**To do:**
Go through the data below and copy each line where the word "camera" occurs.
┌────────
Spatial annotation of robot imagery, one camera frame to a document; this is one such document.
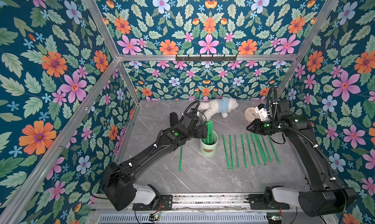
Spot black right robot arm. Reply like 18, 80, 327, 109
244, 101, 357, 217

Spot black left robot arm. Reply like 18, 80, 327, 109
100, 109, 208, 211

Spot bundle of green wrapped straws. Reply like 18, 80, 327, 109
203, 121, 213, 145

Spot light green storage cup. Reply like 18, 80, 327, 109
200, 131, 218, 157

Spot black remote control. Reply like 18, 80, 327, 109
170, 112, 179, 127

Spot white plush teddy bear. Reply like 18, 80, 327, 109
198, 97, 239, 121

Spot black wall hook rack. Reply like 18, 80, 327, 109
175, 54, 237, 63

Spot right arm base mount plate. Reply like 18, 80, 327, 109
246, 194, 290, 210

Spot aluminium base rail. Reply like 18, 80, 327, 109
93, 193, 332, 211

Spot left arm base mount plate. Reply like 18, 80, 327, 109
132, 194, 173, 211

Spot white vented cable duct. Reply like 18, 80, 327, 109
98, 213, 269, 224

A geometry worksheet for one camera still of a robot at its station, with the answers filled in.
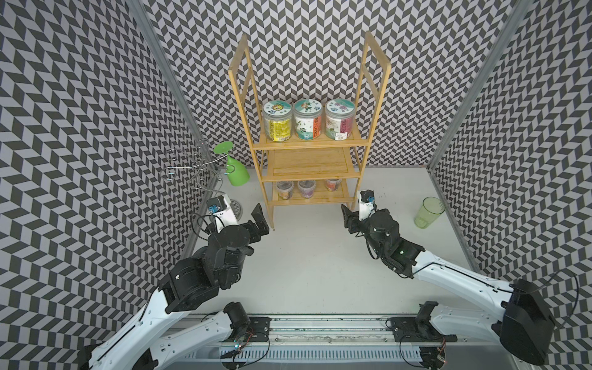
└────────
**Output for this exercise:**
Spatial annotation of robot imagery, one camera frame to a document; this is one such document.
A geometry worksheet for one camera still of a robot at its station, with the answers filled in.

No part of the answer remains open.